### WORK TASK
Comb through the entries for "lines" and pull out each line that holds it.

### MATERIAL SUPPLIED
------------------------------------------------------------

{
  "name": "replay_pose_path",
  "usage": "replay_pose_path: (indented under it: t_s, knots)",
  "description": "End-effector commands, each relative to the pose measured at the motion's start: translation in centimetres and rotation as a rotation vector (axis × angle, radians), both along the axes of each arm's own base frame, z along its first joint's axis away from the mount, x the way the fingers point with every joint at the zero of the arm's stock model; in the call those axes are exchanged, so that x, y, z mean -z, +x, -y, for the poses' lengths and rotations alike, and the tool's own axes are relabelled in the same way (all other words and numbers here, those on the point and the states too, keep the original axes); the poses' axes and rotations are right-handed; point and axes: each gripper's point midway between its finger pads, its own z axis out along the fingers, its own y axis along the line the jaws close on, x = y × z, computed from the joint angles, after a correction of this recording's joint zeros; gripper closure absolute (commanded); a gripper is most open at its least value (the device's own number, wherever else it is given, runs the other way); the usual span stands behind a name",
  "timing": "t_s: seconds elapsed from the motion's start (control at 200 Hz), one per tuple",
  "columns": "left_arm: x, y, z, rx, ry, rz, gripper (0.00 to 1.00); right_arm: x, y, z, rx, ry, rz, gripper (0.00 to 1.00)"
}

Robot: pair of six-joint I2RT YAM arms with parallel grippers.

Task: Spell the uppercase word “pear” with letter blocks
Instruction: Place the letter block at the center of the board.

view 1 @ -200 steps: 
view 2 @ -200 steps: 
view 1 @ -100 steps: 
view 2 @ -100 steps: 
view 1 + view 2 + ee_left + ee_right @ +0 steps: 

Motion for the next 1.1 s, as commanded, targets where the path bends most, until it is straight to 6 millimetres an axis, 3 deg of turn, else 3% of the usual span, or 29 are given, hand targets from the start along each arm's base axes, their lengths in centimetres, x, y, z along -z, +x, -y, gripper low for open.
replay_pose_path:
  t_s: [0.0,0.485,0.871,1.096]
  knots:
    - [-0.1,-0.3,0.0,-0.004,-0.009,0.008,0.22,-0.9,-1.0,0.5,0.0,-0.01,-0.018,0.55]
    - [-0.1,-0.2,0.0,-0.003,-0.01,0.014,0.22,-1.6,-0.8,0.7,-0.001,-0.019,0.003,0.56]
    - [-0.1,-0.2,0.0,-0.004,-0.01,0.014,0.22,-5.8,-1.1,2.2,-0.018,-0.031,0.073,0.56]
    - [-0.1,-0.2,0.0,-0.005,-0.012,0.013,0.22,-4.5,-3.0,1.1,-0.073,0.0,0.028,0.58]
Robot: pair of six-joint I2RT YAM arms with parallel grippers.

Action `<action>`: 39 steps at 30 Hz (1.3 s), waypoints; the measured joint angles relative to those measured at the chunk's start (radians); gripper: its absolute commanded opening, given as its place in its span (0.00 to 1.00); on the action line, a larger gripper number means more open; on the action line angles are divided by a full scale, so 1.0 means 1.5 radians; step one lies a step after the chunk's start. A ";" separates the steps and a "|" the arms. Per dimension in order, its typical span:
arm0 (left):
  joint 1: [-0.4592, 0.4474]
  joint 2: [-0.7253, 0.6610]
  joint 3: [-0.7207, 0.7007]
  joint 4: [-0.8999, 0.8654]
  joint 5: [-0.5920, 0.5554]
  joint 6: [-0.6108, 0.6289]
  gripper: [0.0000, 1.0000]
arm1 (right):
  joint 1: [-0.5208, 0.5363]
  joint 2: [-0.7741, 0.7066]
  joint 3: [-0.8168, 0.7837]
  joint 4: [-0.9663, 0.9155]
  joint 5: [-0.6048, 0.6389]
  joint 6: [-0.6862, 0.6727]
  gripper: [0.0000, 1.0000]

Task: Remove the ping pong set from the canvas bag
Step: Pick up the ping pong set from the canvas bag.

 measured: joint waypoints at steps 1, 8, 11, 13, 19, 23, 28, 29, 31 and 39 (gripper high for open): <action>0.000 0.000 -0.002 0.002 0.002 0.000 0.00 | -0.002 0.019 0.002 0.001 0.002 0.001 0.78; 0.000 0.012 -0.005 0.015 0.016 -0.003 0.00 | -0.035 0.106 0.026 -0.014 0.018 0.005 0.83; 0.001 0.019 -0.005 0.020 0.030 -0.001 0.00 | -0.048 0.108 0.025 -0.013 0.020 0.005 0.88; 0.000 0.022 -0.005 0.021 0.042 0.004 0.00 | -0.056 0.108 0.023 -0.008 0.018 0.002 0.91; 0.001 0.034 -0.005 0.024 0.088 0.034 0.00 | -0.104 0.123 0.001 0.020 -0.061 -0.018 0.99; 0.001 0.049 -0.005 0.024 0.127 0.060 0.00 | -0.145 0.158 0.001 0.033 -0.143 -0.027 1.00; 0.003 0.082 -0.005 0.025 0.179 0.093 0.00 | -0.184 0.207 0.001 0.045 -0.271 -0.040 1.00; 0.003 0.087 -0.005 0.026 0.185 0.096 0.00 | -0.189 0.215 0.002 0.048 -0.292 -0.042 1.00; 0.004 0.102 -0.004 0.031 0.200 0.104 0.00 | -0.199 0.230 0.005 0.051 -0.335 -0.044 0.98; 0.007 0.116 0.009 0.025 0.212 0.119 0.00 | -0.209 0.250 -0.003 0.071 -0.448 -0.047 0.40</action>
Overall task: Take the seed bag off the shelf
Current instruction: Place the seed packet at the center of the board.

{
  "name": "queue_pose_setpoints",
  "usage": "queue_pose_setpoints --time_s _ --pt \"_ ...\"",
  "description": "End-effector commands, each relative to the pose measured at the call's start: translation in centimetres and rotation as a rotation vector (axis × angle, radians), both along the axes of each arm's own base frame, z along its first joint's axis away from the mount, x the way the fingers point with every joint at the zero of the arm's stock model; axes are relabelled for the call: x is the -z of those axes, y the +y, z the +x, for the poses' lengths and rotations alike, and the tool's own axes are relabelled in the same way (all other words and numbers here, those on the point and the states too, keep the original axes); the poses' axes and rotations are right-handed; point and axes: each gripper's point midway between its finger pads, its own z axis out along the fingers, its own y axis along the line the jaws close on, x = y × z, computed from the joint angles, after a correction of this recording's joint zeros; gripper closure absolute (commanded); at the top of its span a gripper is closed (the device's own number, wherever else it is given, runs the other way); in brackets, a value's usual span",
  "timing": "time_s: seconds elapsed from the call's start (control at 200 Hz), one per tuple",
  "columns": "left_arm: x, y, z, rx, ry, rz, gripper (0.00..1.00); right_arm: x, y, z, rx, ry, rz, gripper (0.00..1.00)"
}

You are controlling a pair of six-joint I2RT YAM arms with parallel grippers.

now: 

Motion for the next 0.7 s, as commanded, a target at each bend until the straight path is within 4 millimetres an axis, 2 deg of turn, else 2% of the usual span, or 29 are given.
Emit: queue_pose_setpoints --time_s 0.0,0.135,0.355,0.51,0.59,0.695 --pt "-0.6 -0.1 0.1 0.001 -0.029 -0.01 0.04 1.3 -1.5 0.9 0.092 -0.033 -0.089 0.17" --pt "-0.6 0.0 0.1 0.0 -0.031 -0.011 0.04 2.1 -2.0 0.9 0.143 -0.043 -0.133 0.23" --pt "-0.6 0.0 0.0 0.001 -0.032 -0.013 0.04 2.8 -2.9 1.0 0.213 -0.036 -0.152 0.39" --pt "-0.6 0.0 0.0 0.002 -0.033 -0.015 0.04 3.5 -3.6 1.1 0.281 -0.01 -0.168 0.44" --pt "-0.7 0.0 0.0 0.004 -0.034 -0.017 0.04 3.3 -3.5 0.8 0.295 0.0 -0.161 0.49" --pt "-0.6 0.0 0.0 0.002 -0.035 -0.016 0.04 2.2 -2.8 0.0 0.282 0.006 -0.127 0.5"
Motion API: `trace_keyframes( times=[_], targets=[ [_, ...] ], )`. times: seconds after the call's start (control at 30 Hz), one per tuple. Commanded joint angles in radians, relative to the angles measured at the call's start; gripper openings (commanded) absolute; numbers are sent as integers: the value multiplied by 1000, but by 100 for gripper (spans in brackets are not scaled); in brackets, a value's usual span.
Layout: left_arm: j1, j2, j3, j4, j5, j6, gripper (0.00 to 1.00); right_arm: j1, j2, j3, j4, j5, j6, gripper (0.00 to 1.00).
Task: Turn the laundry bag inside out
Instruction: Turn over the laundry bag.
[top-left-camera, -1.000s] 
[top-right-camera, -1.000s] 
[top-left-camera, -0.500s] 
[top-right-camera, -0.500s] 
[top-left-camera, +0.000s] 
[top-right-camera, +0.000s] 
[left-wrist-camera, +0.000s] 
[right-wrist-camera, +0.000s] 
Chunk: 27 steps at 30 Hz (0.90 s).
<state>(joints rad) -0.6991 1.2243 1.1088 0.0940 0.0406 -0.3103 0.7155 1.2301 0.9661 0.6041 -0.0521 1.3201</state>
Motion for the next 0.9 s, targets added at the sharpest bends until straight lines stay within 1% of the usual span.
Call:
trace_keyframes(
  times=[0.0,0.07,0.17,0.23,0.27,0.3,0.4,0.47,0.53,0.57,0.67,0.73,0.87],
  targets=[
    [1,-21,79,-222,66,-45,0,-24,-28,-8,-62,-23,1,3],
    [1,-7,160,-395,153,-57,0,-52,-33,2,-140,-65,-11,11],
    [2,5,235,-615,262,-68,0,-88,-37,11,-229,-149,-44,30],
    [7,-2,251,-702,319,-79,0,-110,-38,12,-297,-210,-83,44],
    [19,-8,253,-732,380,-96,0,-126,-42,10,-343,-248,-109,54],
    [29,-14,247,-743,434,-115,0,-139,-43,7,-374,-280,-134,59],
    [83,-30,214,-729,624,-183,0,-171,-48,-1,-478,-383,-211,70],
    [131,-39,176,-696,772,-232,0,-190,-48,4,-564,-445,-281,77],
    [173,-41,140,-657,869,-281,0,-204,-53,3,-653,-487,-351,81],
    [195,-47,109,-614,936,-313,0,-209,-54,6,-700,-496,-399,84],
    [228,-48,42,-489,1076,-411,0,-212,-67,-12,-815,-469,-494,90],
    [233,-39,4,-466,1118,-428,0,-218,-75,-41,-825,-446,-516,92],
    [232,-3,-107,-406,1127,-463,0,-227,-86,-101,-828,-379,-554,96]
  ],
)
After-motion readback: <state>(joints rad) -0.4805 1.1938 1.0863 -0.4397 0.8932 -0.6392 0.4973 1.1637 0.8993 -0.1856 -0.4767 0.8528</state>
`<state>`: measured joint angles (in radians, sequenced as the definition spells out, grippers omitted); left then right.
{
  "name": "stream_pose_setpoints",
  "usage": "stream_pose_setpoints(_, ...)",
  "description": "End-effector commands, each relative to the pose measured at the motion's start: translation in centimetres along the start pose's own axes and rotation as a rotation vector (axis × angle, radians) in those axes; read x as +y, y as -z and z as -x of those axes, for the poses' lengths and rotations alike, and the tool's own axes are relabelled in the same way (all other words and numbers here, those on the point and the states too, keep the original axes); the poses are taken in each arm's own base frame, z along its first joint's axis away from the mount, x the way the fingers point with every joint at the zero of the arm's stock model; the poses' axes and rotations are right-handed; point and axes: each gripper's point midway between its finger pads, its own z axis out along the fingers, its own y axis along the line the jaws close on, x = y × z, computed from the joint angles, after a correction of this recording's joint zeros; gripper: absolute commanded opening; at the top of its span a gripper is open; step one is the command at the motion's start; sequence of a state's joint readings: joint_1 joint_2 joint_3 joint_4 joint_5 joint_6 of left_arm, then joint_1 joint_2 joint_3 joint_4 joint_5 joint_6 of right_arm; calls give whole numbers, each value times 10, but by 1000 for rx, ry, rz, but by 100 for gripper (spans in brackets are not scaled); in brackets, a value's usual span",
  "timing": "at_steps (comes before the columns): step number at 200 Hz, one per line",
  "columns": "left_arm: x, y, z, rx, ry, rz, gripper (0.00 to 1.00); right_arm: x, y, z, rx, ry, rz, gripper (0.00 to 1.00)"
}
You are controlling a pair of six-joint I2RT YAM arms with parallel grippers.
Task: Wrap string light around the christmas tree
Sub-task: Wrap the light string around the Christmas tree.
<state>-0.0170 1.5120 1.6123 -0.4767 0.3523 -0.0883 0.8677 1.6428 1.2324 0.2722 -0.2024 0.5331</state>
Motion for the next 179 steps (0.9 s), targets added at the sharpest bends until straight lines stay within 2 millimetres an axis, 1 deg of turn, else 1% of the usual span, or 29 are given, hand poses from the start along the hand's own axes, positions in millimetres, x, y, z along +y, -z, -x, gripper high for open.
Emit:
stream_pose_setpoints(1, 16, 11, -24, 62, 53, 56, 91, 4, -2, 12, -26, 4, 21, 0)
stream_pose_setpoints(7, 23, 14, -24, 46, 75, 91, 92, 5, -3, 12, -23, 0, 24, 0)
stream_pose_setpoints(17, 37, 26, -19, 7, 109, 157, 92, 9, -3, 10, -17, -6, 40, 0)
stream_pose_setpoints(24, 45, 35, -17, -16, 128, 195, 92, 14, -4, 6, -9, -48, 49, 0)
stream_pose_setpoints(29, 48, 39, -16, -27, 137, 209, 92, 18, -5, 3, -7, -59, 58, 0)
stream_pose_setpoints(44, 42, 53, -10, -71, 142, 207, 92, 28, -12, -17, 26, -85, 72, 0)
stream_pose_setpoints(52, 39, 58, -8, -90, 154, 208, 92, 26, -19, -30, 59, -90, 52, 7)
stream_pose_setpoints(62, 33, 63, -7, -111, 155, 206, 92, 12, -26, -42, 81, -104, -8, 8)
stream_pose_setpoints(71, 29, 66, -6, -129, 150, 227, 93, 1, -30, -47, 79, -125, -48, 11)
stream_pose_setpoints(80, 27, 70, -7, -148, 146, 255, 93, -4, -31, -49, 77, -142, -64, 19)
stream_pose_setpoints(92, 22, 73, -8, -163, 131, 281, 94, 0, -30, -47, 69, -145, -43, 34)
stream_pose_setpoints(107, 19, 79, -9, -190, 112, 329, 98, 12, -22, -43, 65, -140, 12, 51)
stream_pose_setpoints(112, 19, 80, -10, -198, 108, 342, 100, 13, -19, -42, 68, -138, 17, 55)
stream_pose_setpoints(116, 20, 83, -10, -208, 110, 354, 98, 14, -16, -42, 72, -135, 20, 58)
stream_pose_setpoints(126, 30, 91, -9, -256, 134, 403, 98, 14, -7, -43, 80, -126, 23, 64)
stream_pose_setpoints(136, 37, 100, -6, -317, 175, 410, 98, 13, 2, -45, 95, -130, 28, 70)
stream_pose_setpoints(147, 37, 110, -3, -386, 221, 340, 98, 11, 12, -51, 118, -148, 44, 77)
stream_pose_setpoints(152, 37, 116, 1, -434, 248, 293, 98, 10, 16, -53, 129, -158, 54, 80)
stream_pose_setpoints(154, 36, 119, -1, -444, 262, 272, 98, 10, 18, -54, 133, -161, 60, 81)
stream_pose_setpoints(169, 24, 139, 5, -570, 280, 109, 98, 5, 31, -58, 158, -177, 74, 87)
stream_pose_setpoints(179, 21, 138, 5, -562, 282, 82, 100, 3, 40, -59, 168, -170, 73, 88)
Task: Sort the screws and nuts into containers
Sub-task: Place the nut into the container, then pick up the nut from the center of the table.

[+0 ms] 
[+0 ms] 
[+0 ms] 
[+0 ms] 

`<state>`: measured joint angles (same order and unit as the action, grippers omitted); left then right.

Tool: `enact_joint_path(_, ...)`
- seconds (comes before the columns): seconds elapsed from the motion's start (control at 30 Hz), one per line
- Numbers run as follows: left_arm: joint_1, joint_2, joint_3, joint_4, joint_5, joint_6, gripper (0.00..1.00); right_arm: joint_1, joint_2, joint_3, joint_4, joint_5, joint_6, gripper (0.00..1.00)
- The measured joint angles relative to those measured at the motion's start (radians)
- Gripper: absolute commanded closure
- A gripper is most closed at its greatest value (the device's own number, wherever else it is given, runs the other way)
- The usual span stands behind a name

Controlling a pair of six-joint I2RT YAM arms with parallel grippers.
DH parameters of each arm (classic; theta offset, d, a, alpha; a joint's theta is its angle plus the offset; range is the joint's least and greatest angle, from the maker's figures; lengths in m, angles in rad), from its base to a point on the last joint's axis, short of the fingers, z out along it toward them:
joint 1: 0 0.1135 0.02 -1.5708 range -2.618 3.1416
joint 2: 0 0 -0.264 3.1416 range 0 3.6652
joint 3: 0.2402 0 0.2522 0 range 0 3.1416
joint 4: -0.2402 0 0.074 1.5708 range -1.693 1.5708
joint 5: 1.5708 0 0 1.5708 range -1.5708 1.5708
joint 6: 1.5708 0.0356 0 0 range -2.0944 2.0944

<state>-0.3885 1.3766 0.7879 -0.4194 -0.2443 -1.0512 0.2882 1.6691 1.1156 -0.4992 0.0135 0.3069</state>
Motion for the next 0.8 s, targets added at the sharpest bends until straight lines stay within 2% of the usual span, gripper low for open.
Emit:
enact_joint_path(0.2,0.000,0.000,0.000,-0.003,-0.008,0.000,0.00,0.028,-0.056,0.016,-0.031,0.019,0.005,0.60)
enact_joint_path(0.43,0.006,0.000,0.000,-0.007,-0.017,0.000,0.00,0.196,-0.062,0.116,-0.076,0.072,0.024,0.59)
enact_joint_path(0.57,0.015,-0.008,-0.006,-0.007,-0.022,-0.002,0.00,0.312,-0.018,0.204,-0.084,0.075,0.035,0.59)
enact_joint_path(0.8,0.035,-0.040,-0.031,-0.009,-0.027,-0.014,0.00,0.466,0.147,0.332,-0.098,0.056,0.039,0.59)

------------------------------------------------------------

### ANSWER TO THE PROBLEM
Motion for the next 0.9 s, targets added at the sharpest bends until straight lines stay within 1% of the usual span.
Motion for the next 179 steps (0.9 s), targets added at the sharpest bends until straight lines stay within 2 millimetres an axis, 1 deg of turn, else 1% of the usual span, or 29 are given, hand poses from the start along the hand's own axes, positions in millimetres, x, y, z along +y, -z, -x, gripper high for open.
Motion for the next 0.8 s, targets added at the sharpest bends until straight lines stay within 2% of the usual span, gripper low for open.

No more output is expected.